予算設計への応用として、2つのアプローチが考えられます。
- 按分チャージバック: 部門別のアクティブユーザー数に応じてライセンスコストを社内按分する。業務改善に直結するコストとして部門が主体的に管理するようになり、「使わせっぱなし」の状態を防ぐ効果があります
- ROI 評価フレーム: Gemini アクティブユーザー率と業務アウトプット指標(会議資料の作成数、メール対応件数など部門独自の指標)を並べて四半期ごとに評価する。直接的な因果関係の証明は難しいため、定量指標と定性ヒアリングを組み合わせる方が説得力が出ます
どちらのアプローチも「まず月次レポートをスプレッドシートに蓄積する」ことが出発点です。可視化の仕組みがなければ、予算の議論そのものが始まりません。
まとめ:コスト管理ガバナンスの三段階
Gemini for Workspace の部門別コスト管理を始めるための実務的なステップをまとめると、次の三段階になります。

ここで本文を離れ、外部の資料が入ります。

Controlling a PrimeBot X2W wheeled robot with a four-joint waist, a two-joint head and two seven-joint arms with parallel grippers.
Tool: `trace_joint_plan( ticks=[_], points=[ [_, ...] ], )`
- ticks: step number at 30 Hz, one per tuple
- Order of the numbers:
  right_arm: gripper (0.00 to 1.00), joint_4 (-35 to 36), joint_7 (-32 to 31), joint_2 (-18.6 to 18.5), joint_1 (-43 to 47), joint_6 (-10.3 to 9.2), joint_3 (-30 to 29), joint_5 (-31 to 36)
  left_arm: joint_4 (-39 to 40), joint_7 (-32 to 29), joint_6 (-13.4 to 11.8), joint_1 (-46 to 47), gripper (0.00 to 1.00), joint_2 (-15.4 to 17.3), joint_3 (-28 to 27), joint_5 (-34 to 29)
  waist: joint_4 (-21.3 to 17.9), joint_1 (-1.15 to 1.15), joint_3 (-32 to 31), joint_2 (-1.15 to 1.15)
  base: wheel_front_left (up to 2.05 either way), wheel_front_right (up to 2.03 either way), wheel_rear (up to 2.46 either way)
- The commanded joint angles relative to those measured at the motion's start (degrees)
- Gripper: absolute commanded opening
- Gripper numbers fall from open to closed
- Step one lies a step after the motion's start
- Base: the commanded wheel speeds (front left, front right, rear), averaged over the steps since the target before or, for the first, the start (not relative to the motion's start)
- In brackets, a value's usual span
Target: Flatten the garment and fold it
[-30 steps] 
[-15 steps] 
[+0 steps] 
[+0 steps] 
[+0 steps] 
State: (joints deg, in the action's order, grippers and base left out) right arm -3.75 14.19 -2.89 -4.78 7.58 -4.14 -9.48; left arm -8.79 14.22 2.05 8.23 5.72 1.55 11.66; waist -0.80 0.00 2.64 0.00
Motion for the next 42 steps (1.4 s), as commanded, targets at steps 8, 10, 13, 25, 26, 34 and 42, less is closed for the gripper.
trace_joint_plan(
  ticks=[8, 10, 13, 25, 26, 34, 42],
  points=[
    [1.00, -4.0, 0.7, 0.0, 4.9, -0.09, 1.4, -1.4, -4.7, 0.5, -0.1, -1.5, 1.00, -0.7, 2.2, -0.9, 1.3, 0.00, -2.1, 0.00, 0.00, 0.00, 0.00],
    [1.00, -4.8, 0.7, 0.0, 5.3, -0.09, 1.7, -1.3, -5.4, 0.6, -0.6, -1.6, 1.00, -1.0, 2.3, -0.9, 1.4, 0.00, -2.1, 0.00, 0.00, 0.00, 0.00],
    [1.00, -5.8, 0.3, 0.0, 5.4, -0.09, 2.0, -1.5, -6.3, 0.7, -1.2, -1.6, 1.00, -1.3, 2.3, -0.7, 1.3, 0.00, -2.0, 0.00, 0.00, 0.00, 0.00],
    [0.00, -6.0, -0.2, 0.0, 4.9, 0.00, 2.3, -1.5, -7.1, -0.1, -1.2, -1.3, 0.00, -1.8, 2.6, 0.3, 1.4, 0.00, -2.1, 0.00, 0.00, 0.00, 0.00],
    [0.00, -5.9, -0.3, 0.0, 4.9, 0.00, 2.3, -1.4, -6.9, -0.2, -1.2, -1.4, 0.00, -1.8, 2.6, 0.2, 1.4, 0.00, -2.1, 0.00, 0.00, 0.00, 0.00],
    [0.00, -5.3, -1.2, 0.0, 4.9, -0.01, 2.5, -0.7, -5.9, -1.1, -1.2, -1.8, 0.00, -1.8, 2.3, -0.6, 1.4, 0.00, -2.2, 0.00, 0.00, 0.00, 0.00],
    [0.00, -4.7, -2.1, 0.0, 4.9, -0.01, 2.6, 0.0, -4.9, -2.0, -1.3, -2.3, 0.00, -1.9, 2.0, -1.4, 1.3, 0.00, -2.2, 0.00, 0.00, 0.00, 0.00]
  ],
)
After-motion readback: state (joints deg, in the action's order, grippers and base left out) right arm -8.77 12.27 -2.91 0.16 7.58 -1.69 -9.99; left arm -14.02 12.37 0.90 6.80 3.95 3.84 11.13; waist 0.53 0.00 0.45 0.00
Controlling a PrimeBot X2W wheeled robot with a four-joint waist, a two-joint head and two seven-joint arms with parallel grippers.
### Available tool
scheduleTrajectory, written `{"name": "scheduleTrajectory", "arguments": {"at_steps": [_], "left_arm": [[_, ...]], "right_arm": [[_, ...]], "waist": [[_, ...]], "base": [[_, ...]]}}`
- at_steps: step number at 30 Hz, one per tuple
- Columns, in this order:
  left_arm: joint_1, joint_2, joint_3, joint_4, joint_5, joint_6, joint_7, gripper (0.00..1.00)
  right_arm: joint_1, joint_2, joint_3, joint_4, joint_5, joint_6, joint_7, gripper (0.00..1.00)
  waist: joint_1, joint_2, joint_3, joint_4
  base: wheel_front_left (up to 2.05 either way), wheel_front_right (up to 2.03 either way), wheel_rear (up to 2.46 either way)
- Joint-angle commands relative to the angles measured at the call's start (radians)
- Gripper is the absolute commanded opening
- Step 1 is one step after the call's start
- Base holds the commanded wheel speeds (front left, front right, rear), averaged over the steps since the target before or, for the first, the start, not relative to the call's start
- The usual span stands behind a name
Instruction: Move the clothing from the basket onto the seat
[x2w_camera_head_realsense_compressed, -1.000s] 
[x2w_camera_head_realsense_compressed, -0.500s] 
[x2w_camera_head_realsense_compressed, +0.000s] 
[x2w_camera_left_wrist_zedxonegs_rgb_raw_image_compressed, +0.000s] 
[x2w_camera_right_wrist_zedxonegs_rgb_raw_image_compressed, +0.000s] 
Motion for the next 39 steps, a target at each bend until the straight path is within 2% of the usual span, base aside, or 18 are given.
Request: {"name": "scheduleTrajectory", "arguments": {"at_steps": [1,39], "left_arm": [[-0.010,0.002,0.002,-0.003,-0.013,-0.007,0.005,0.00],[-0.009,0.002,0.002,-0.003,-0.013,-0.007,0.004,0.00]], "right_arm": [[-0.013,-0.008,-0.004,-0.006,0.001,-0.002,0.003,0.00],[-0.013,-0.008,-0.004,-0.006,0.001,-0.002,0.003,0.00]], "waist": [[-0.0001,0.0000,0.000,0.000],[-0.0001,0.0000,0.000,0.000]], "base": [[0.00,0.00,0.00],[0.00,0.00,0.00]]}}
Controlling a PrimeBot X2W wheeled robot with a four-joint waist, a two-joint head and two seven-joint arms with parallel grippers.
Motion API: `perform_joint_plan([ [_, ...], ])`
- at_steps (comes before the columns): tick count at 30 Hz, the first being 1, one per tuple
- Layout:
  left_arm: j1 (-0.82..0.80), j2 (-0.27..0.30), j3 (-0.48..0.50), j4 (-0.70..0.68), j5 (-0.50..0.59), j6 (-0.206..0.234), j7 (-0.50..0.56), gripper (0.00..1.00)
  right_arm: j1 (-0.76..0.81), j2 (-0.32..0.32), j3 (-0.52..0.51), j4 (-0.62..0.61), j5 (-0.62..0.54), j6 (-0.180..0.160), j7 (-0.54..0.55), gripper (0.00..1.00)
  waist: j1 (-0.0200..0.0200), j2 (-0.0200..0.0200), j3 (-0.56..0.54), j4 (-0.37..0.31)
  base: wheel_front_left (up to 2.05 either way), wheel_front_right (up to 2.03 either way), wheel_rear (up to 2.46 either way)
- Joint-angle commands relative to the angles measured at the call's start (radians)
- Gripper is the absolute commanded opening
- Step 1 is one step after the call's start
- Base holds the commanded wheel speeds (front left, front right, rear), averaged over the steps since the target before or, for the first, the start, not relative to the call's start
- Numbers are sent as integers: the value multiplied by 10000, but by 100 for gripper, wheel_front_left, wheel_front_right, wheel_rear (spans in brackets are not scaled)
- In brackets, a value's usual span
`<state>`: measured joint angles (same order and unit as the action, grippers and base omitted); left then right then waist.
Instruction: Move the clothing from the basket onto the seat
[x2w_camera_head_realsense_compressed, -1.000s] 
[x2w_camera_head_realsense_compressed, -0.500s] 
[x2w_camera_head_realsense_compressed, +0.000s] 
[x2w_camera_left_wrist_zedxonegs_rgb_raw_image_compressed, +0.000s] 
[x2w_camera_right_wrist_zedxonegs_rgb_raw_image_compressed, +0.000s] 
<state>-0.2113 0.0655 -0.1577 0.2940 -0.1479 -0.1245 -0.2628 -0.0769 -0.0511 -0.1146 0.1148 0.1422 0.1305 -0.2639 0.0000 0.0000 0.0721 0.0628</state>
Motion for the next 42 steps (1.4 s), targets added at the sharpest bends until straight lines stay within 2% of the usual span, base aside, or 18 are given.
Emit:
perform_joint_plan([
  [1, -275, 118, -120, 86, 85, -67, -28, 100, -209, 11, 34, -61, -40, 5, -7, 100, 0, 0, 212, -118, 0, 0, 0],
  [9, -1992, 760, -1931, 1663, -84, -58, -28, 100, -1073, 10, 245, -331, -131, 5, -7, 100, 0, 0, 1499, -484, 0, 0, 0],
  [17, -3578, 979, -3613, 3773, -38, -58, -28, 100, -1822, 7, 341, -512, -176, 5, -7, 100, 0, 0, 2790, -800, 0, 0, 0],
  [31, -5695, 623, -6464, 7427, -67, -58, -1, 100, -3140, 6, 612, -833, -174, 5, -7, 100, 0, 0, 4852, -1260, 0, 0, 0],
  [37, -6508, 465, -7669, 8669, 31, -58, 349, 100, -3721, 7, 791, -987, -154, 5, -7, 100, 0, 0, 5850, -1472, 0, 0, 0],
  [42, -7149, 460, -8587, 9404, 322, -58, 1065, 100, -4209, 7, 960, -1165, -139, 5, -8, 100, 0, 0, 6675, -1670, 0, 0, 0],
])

- 管理コンソールの Gemini レポートで月次 OU 別アクティブユーザー数をエクスポートし、スプレッドシートに記録する習慣を作る
- Reports API と GAS で集計を自動化し、月次で時系列データを蓄積する仕組みを整える
- 異常検知しきい値を設定し、アラートと部門長へのヒアリングサイクルを月次で回す
Gemini のガバナンスは、アクセス制御・DLP(データ損失防止)と並んで、コスト可視化が三本柱の一つです。「使わせている」から「費用対効果を測っている」へのステップアップを、月次レポートの自動化から始めてください。報告できる数字があれば、経営陣との Gemini 活用の議論が始まります。